The Capital building also has a Starbucks, which is good if you want a place with wifi. But the most exciting thing in The Capital, for those who love Chinese food, is Wok in the Box. After a successful innings at Carter Road, they opened their second outlet at The Capital in Sep 2014. They let you pick and choose ingredients, sauces and the type of noodles (or white rice) that you want. It is stir fried immediately and handed over.
Wok in the Box even offers a Jain version of its sweet and sour sauce. It's on the 3rd floor of The Capital, so they have to shut at 6:00 p.m. But it's a great option for lunch, they make deliveries to all the offices in BKC. If you go at lunch, you'll have wait times. But if you go a little earlier or a little late, then you'll have a smooth experience.

Speaking of food deliveries, there's also Box8 near the Trident BKC. It has Indian food, which works better for me at lunch time than Chinese.
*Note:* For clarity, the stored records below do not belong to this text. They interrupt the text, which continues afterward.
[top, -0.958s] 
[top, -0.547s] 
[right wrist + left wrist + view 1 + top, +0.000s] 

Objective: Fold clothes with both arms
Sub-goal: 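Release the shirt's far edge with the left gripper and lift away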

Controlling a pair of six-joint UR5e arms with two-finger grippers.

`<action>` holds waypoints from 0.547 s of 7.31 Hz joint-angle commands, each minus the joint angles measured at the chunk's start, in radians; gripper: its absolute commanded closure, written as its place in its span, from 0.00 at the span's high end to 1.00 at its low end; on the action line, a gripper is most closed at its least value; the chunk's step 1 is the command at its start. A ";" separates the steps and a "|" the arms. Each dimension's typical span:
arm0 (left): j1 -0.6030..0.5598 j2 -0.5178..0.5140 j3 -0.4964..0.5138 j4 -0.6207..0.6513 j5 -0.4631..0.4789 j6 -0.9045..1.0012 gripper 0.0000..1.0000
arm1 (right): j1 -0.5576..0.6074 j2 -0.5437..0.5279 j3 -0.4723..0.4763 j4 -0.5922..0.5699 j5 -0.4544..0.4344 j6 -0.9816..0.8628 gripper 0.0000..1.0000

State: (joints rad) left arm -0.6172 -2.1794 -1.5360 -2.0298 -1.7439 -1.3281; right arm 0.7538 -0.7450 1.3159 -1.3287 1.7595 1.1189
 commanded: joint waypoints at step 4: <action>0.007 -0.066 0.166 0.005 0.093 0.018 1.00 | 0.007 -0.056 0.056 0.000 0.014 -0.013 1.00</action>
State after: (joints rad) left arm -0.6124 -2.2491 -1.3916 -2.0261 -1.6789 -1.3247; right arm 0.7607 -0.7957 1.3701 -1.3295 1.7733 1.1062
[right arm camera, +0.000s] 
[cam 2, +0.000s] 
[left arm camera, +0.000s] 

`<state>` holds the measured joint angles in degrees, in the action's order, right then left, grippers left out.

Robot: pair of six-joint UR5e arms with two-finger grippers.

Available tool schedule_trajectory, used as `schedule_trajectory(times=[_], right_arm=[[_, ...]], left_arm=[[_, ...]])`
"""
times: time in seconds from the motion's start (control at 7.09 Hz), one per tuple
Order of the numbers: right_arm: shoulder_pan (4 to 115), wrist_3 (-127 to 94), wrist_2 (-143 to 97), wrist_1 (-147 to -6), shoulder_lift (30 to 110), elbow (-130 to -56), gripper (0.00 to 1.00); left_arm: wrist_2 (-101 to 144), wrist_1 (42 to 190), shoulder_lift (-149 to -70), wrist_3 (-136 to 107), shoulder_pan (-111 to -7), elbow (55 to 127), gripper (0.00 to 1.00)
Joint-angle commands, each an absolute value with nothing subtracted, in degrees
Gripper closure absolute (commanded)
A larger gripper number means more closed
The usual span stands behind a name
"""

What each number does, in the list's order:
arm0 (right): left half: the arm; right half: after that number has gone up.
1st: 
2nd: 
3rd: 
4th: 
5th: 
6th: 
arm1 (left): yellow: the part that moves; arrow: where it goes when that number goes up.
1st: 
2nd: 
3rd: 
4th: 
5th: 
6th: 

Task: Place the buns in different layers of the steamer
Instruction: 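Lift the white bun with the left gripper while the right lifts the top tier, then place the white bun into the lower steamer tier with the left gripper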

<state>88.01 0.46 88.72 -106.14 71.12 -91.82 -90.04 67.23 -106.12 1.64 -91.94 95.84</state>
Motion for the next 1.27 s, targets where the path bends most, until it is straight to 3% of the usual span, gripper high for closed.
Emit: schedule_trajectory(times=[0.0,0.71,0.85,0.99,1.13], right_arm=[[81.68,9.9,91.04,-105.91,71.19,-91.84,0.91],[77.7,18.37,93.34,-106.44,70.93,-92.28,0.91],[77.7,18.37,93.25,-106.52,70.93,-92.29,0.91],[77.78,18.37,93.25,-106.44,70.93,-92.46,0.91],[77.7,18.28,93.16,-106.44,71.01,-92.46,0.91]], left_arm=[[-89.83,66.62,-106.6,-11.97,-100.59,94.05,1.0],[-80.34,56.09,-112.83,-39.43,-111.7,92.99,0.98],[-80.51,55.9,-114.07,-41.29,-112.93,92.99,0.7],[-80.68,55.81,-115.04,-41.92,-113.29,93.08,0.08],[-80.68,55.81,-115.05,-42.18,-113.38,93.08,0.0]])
I must confess that anything and everything in plastic dabbas tends to put me off, but if I don't take food from home, I'd rather order this no-fuss delivery than anything else.
Masala Library at the Citibank building in BKC (the official name of this building is First International Finance Centre) is still going strong. For the past couple of years, Masala Library has been showing Mumbai what stylish, innovative Indian cuisine is all about. It's super tasty too, not just some poncy stuff that you wonder why you put in your mouth. The staff is well-trained, and enjoys presenting and explaining the food. Which is a big asset.
The same Citibank building also has a Smokehouse Deli, and a Pizza Express and another Starbucks. I've always liked Smokehouse Deli. The Pizza Express is pretty decent, always has a couple of free tables, so I go there when I don't feel like hanging around waiting for tables.

There are lots of other places also in BKC that I should write about, especially Tiffin Box, and lots more takeaways, including some more in The Capital. But maybe another time! Off to work now.